Música

HERE COME THE WARM JETS A 40 AÑOS


Por Pablo Cordero / @sugarskull12

Este mes se cumplen cuarenta años de la publicación de Here Come the Warm Jets, primer disco solista de Brian Eno, cuyo influyente y comercialmente exitoso periodo tocando el sintetizador en Roxy Music acababa de terminar cuando el cantante Bryan Ferry (irritado, según se dice, porque los extravagantes atuendos y carismática presencia de Eno en el escenario lo habían convertido en el integrante más popular de la banda) lo despidió con la diplomática frase “Pensamos que estás listo para una carrera como solista”.

Fuera cual fuese la motivación de Ferry para haberle dicho eso, tenía toda la razón; Eno estaba preparado para iniciar una de las carreras solistas más importantes y propositivas en la historia del rock, arrancando con el pie derecho con Here Come the Warm Jets, un disco colorido y seguro de sí.

Es necesario reflexionar sobre el impacto que debe haber tenido este disco en 1974. Eno no era entonces el respetado productor y pionero de la música ambient que conocemos ahora; era integrante de una banda cuyo éxito comercial no resultaba explicable del todo para la prensa especializada, recibiendo incluso acusaciones de que su estrafalaria imagen era más importante que su música (la historia, por supuesto, ha puesto a la discografía de Roxy Music en su lugar como lo que es: visionario pop muy adelantado a su época). Eno no era un teclista virtuoso a la manera de figuras del rock progresivo como Keith Emerson o Rick Wakeman, y su contribución al sonido Roxy constaba de ruidos cósmicos y atmósferas disonantes difíciles de categorizar. Las capacidades de Eno como solista eran, pues, una incógnita.

 

“Seven Deadly Finns”, sencillo editado en el mismo año que “Here Come the Warm Jets”. Esta canción no aparece en el disco.

 

Para su primer disco como solista, Eno se hizo acompañar de sus amigos, entre quienes constaban algunos de los más talentosos jóvenes músicos de Inglaterra en ese periodo. Además de reclutar a todos sus compañeros de Roxy Music (a excepción, por supuesto, de Bryan Ferry), Eno emplea integrantes de Hawkwind y Matching Mole, además de recurrir a quien con el paso de los años se convertiría en su compañero en muchas de sus aventuras sonoras más radicales, el magistral guitarrista Robert Fripp.

El disco arranca con un tema categóricamente imponente, “Needles in the Camel’s Eye”. Escrito con base en una variación de los acordes de “Waiting for the Man”, de Velvet Underground, el tema transmite una infecciosa sensación de alegría y libertad, como si Eno se sintiera por primera vez libre del yugo de las expectativas generadas por ser miembro de una banda exitosa. La voz de Eno, aguda y maníaca, canta una retahíla de jubilosos disparates; los textos de todas las canciones del disco fueron compuestas con base en improvisaciones vocales, escribiendo las palabras con base en los sonidos repentizados, por lo que el absurdo predomina en las letras, en las que no obstante aparecen versos realmente sugerentes.

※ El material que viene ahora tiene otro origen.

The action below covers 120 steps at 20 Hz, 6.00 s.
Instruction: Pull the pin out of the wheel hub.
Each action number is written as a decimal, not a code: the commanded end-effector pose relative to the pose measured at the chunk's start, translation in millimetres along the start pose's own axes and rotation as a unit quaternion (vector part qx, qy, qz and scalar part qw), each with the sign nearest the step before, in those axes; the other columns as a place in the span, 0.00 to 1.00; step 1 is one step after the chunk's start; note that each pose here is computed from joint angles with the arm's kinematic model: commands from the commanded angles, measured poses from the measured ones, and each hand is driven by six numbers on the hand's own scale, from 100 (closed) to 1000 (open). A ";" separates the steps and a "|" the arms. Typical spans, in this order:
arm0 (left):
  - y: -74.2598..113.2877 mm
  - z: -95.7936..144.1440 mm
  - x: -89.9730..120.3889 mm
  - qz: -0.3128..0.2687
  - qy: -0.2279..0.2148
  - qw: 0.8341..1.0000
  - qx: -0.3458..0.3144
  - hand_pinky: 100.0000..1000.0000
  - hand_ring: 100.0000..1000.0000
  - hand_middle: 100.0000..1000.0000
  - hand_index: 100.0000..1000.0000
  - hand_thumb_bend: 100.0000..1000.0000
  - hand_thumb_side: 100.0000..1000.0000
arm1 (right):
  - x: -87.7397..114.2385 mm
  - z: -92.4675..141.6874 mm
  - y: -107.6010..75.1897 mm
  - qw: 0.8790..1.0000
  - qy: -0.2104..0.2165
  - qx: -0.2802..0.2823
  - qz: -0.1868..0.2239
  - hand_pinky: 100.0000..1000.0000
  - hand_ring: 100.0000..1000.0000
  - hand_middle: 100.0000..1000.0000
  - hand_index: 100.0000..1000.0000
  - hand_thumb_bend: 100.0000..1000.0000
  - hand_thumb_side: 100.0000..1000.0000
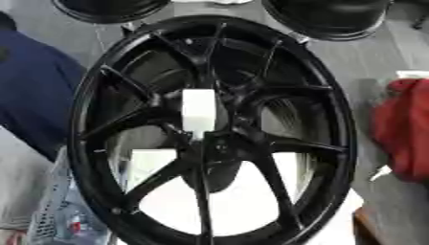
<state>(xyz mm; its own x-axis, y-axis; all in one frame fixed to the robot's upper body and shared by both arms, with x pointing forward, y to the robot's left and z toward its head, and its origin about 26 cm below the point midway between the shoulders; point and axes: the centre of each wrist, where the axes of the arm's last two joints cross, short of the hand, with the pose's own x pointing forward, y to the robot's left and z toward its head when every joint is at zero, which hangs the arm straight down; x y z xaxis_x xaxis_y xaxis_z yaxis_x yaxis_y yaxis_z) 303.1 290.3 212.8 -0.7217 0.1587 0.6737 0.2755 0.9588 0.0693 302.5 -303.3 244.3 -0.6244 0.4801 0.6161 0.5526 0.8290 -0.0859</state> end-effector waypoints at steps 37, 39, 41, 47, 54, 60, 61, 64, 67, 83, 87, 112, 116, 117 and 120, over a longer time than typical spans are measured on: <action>-20.7 -126.0 146.0 -0.478 -0.138 0.662 -0.561 0.79 0.72 0.71 0.83 0.00 0.67 | 2.2 0.5 -9.6 0.999 -0.005 0.034 0.034 0.77 0.69 0.63 0.83 0.00 0.48; -29.0 -130.1 147.6 -0.488 -0.133 0.633 -0.586 0.79 0.73 0.72 0.83 0.00 0.70 | 2.1 0.9 -9.3 0.999 -0.004 0.035 0.033 0.77 0.69 0.62 0.83 0.00 0.48; -37.3 -133.6 148.3 -0.497 -0.123 0.603 -0.611 0.80 0.73 0.71 0.83 0.00 0.72 | 2.1 1.0 -9.1 0.999 -0.003 0.037 0.033 0.77 0.69 0.62 0.83 0.00 0.48; -61.5 -138.3 141.7 -0.509 -0.100 0.553 -0.652 0.80 0.74 0.72 0.84 0.00 0.78 | 2.5 1.4 -7.5 0.999 -0.002 0.042 0.030 0.77 0.69 0.62 0.83 0.00 0.48; -81.1 -140.1 130.3 -0.501 -0.101 0.542 -0.667 0.80 0.73 0.72 0.84 0.00 0.78 | 2.6 2.3 -5.8 0.999 0.000 0.044 0.025 0.77 0.69 0.62 0.83 0.00 0.48; -79.1 -150.5 116.5 -0.487 -0.051 0.573 -0.657 0.81 0.74 0.72 0.86 0.05 0.82 | 1.9 3.8 -4.9 0.999 0.003 0.045 0.021 0.77 0.69 0.62 0.83 0.00 0.48; -78.7 -152.5 114.6 -0.485 -0.036 0.582 -0.651 0.82 0.75 0.73 0.87 0.06 0.82 | 1.8 4.0 -4.9 0.999 0.003 0.045 0.020 0.77 0.69 0.62 0.83 0.00 0.48; -81.1 -156.9 109.2 -0.478 0.006 0.607 -0.634 0.86 0.79 0.73 0.89 0.12 0.84 | 1.2 4.8 -4.8 0.999 0.005 0.044 0.019 0.77 0.69 0.62 0.83 0.00 0.48; -86.4 -159.8 105.7 -0.485 0.038 0.621 -0.614 0.87 0.80 0.74 0.89 0.21 0.86 | 0.9 5.6 -4.2 0.999 0.007 0.043 0.016 0.77 0.68 0.62 0.83 0.00 0.48; -110.7 -166.2 89.5 -0.497 0.101 0.618 -0.600 0.94 0.85 0.76 0.92 0.54 0.81 | 0.1 8.2 -1.5 0.999 0.013 0.037 0.001 0.77 0.68 0.61 0.83 0.00 0.48; -112.1 -170.4 82.6 -0.516 0.125 0.618 -0.579 0.93 0.84 0.75 0.91 0.51 0.79 | 0.2 8.5 -0.8 0.999 0.013 0.037 -0.002 0.77 0.67 0.61 0.83 0.00 0.49; -110.5 -162.6 30.8 -0.536 0.188 0.586 -0.578 0.92 0.85 0.75 0.89 0.59 0.76 | 1.3 9.1 3.4 0.999 0.014 0.032 -0.021 0.77 0.67 0.61 0.83 0.00 0.49; -112.1 -161.0 28.8 -0.538 0.186 0.582 -0.580 0.91 0.84 0.74 0.88 0.57 0.76 | 1.3 9.2 3.6 0.999 0.015 0.031 -0.023 0.77 0.67 0.61 0.83 0.00 0.49; -112.8 -160.9 29.3 -0.537 0.185 0.583 -0.581 0.90 0.84 0.74 0.88 0.56 0.76 | 1.3 9.4 3.9 0.999 0.015 0.031 -0.025 0.77 0.67 0.61 0.83 0.00 0.49; -116.8 -161.9 32.3 -0.535 0.175 0.584 -0.584 0.90 0.82 0.72 0.87 0.54 0.76 | 1.0 10.1 4.4 0.999 0.018 0.027 -0.028 0.77 0.67 0.61 0.83 0.00 0.49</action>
<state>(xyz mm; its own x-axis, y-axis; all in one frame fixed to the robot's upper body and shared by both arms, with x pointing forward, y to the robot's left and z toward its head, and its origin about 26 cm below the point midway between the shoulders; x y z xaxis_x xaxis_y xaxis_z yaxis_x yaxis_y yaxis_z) 355.5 146.6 336.6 -0.7522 -0.6517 -0.0973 0.2100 -0.3771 0.9020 301.6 -297.2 229.1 -0.6094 0.4276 0.6677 0.4914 0.8646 -0.1052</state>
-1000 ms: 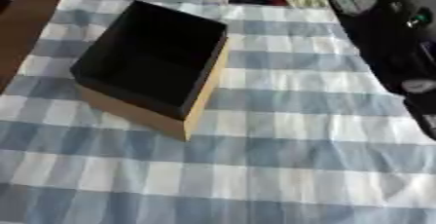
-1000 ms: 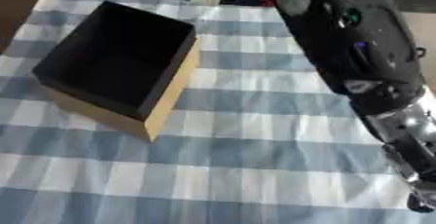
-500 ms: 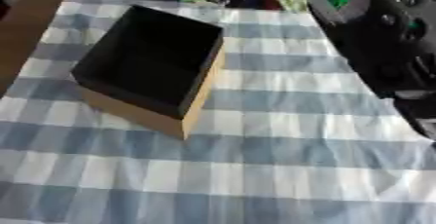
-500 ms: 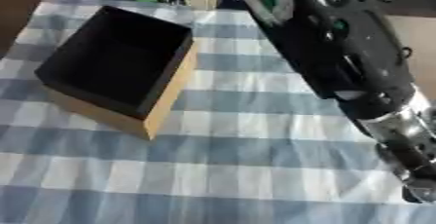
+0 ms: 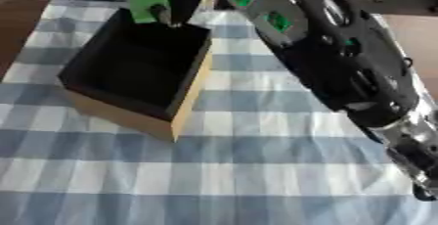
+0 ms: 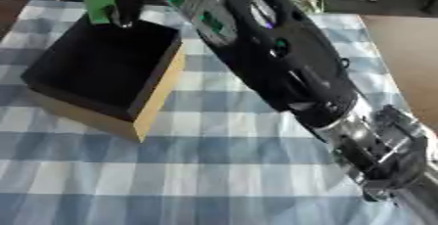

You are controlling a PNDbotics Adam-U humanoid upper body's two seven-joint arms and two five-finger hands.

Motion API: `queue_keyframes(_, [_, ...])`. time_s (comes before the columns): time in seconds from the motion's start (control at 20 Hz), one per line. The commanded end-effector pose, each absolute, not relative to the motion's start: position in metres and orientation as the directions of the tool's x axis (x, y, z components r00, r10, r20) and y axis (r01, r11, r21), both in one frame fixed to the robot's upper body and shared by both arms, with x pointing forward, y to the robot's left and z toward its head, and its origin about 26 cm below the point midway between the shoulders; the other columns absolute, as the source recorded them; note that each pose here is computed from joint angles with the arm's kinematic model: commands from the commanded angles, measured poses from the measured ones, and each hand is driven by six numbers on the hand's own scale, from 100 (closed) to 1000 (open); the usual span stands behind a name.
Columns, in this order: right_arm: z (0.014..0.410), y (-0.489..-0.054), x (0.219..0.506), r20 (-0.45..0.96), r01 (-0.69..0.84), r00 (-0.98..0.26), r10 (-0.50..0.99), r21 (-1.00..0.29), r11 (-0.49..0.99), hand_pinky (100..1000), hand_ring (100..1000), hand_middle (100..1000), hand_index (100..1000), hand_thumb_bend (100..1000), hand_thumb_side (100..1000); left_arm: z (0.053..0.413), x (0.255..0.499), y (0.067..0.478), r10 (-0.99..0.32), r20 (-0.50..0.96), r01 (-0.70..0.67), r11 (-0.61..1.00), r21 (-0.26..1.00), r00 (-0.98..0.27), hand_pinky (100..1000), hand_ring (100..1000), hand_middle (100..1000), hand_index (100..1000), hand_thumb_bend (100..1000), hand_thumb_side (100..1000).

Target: Pick up objects on the table and place them in the box.

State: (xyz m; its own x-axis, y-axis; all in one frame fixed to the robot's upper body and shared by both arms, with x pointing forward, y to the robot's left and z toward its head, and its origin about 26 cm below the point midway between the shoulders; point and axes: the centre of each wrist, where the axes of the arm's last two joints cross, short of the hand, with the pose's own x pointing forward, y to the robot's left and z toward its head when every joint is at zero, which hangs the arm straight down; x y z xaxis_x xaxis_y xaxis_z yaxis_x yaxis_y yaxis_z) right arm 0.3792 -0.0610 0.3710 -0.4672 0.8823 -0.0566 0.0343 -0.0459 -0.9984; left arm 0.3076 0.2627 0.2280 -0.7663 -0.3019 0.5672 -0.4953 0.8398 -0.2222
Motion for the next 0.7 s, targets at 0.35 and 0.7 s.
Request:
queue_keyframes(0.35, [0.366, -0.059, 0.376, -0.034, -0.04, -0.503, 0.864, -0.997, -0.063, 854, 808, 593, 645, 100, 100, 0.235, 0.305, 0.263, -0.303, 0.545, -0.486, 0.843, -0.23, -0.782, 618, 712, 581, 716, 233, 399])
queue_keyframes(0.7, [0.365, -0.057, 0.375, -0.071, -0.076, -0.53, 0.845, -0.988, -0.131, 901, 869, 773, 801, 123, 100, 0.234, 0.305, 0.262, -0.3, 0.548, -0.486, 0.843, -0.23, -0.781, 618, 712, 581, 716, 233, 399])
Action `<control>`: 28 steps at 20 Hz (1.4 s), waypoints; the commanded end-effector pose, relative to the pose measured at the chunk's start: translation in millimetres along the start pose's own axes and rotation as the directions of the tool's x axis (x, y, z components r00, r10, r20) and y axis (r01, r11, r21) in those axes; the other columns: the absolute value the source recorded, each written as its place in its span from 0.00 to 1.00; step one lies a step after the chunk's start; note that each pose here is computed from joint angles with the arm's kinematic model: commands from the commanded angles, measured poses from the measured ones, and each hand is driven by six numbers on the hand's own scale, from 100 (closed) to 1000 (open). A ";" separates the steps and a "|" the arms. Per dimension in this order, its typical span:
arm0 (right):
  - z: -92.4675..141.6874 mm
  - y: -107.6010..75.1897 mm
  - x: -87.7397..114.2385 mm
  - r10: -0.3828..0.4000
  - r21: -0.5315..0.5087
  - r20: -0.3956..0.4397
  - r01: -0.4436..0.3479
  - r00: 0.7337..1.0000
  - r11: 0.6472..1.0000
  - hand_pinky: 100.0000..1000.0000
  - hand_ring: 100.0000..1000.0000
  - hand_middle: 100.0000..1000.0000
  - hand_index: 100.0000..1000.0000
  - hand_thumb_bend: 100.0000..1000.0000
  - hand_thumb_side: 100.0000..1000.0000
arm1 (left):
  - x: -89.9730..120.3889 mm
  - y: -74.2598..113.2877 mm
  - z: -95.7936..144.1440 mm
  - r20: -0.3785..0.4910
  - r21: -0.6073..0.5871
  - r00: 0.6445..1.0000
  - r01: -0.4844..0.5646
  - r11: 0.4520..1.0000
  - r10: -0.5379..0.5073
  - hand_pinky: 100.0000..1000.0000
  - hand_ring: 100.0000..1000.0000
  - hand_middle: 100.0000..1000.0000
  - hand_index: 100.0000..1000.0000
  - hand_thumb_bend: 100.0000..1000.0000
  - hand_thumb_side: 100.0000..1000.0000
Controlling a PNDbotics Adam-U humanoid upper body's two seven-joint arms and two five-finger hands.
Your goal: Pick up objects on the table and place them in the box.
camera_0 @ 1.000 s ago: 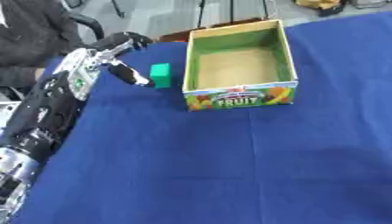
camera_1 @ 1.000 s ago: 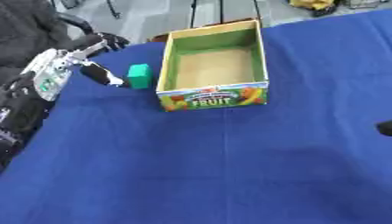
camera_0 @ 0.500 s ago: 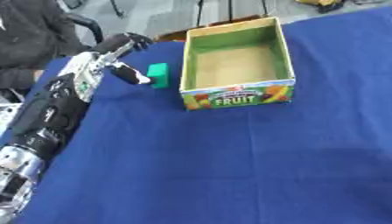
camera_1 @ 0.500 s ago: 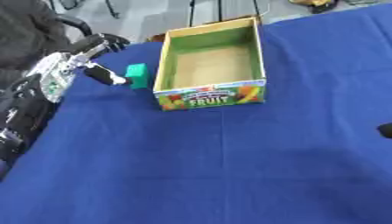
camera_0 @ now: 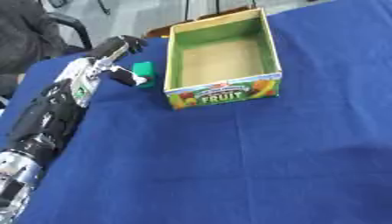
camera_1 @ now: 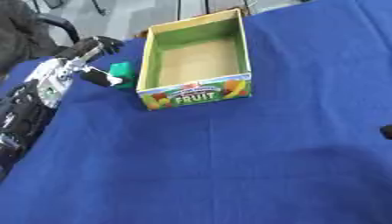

“Baby’s on Fire” es otro de los momentos avasalladores del disco. Sobre un ominoso patrón de dos acordes, Eno recita con voz monótona un texto inquietante, generando una tensión que hacia la mitad de la pieza se libera explosivamente en un solo de guitarra de Fripp, desbordante en imaginación y recursos. La dupla Fripp-Eno firma otro de los temas más rockeros del disco, “Blank Frank”, donde los afilados acordes de la guitarra de Fripp son colocados sobre un primitivo ritmo a lo Bo Diddley.

Hay pasajes experimentales en el disco, como la ominosa marcha fúnebre de “Driving Me Backwards” o el surf futurista del tema que da nombre al disco, pero también momentos de profunda belleza en baladas como “Cindy Tells Me”, “On Some Faraway Beach” (cuyo avasallante muro sonoro fue generado sobreponiendo 27 pistas de pianos) y “Some of Them are Old” (con un conmovedor solo de guitarra slide tocado por Lloyd Watson).

 

El disco completo

 

La carrera de Eno esta llena de triunfos, pero pocos tan redondos como Here Come the Warm Jets, obra maestra que sigue sonando tan fresca y propositiva como el día, hace cuatro décadas, en que fue publicada.